» **EXERCISE AIM**
All of the data below should be printed again exactly, pictures excluded.
╭──
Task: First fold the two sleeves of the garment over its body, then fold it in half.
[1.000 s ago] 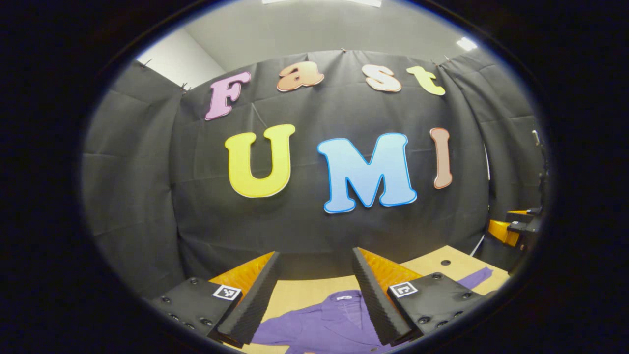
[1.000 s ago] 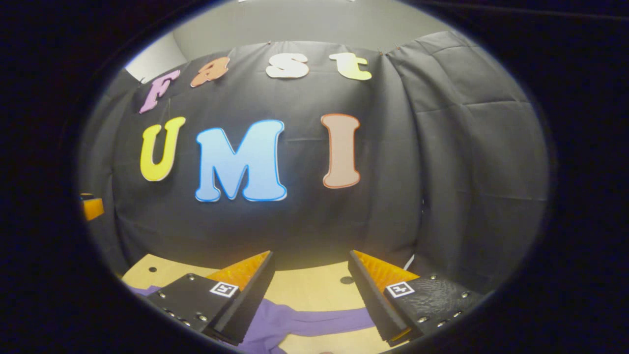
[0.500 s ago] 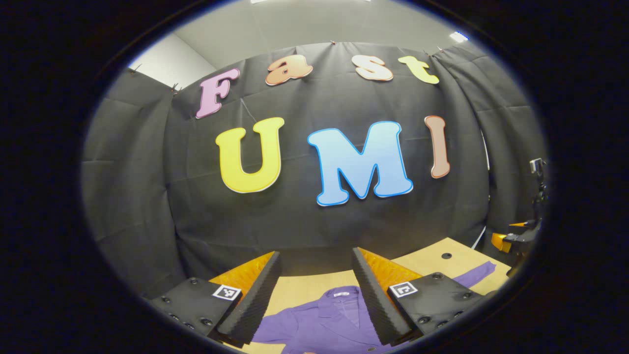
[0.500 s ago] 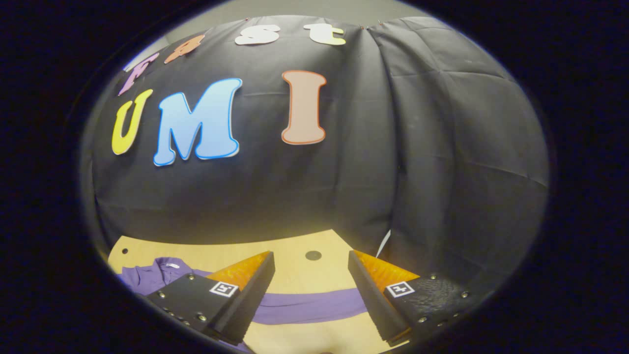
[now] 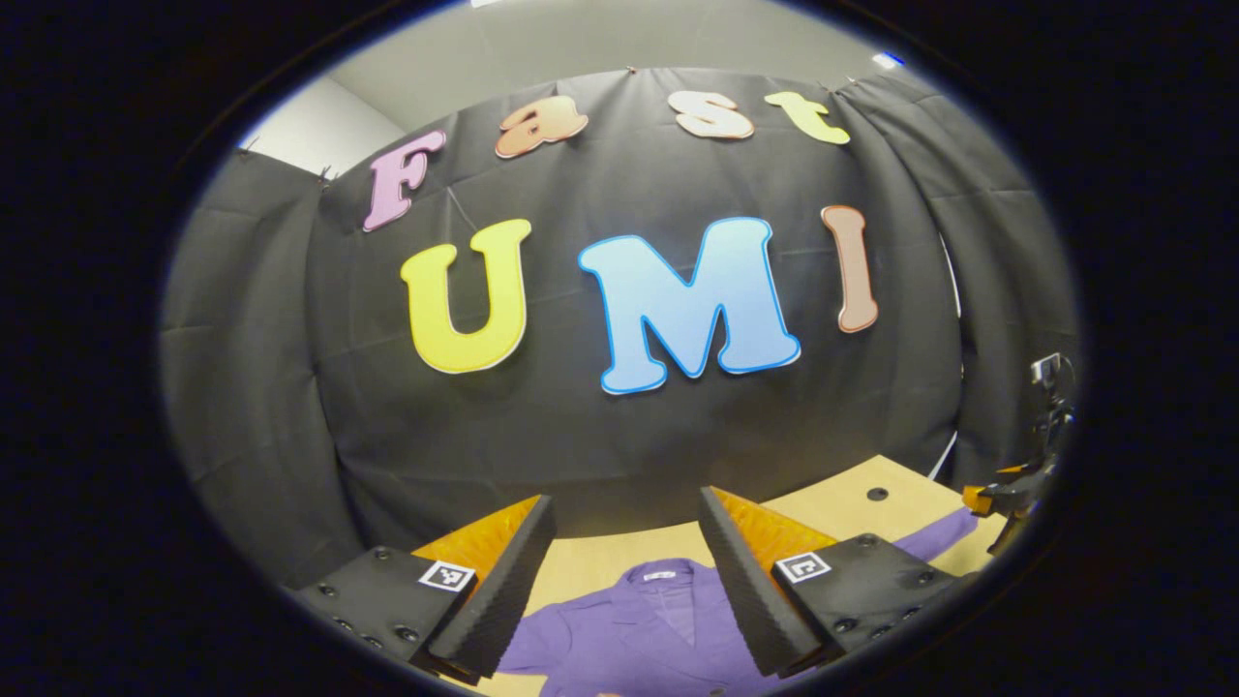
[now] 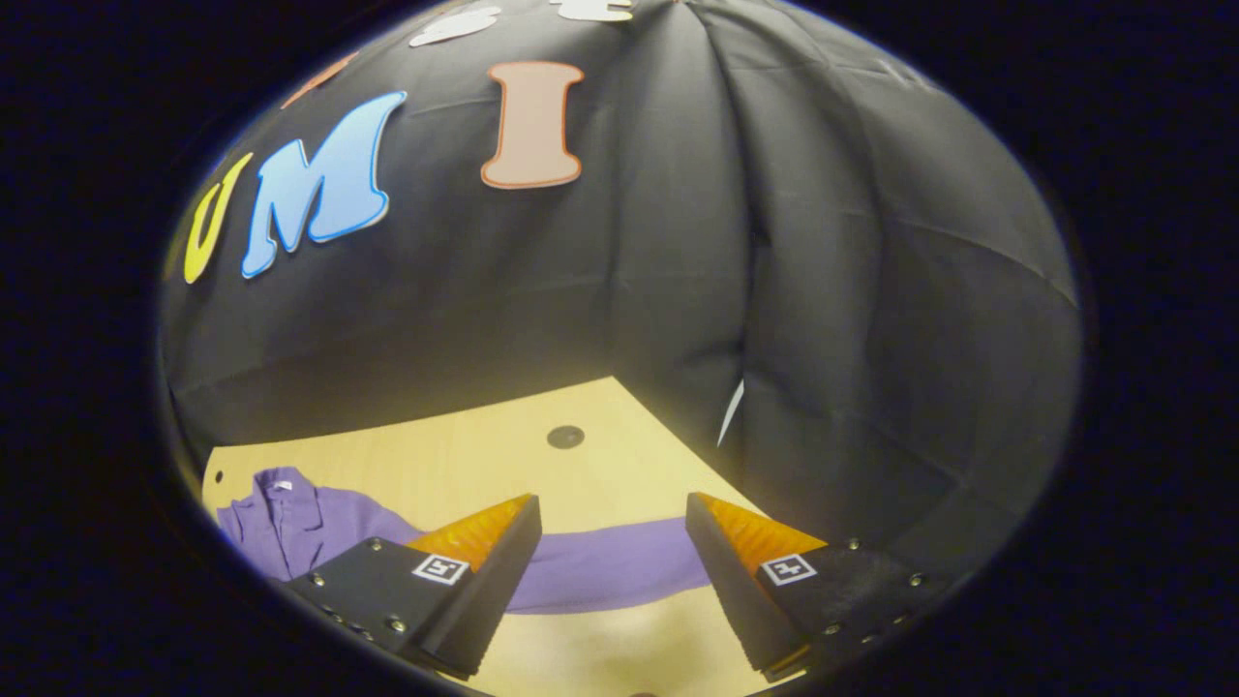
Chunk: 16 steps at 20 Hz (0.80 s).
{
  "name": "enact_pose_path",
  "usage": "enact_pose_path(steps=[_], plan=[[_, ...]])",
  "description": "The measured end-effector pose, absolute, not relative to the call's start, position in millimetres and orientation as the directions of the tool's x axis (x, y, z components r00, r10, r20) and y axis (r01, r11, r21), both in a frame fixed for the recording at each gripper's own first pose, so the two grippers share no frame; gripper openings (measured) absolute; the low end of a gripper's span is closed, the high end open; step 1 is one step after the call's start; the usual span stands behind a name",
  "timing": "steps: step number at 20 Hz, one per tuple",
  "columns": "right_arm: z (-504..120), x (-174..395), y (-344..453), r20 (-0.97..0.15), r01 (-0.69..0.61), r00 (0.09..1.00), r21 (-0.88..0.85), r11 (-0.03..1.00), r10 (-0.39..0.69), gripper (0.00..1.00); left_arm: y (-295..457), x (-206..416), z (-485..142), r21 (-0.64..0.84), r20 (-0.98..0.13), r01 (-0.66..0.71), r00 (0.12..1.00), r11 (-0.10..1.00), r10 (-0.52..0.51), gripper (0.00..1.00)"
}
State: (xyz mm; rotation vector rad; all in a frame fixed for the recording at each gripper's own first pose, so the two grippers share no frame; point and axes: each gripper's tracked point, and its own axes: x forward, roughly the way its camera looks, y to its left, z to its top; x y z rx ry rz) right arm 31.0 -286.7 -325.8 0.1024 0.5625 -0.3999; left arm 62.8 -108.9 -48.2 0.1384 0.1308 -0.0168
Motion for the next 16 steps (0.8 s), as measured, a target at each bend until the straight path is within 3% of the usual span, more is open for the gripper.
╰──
» **RESULT FOR THIS EXERCISE**
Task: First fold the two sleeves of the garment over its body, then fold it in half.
[1.000 s ago] 
[1.000 s ago] 
[0.500 s ago] 
[0.500 s ago] 
[now] 
[now] 
Chunk: 16 steps at 20 Hz (0.80 s).
{
  "name": "enact_pose_path",
  "usage": "enact_pose_path(steps=[_], plan=[[_, ...]])",
  "description": "The measured end-effector pose, absolute, not relative to the call's start, position in millimetres and orientation as the directions of the tool's x axis (x, y, z components r00, r10, r20) and y axis (r01, r11, r21), both in a frame fixed for the recording at each gripper's own first pose, so the two grippers share no frame; gripper openings (measured) absolute; the low end of a gripper's span is closed, the high end open; step 1 is one step after the call's start; the usual span stands behind a name",
  "timing": "steps: step number at 20 Hz, one per tuple",
  "columns": "right_arm: z (-504..120), x (-174..395), y (-344..453), r20 (-0.97..0.15), r01 (-0.69..0.61), r00 (0.09..1.00), r21 (-0.88..0.85), r11 (-0.03..1.00), r10 (-0.39..0.69), gripper (0.00..1.00); left_arm: y (-295..457), x (-206..416), z (-485..142), r21 (-0.64..0.84), r20 (-0.98..0.13), r01 (-0.66..0.71), r00 (0.12..1.00), r11 (-0.10..1.00), r10 (-0.52..0.51), gripper (0.00..1.00)"
}
State: (xyz mm; rotation vector rad; all in a frame fixed for the recording at each gripper's own first pose, so the two grippers share no frame; point and axes: each gripper's tracked point, and its own axes: x forward, roughly the way its camera looks, y to its left, z to its top; x y z rx ry rz) right arm 31.0 -286.7 -325.8 0.1024 0.5625 -0.3999; left arm 62.8 -108.9 -48.2 0.1384 0.1308 -0.0168
Motion for the next 16 steps (0.8 s), as measured, a target at each bend until the straight path is within 3% of the usual span, more is open for the gripper.

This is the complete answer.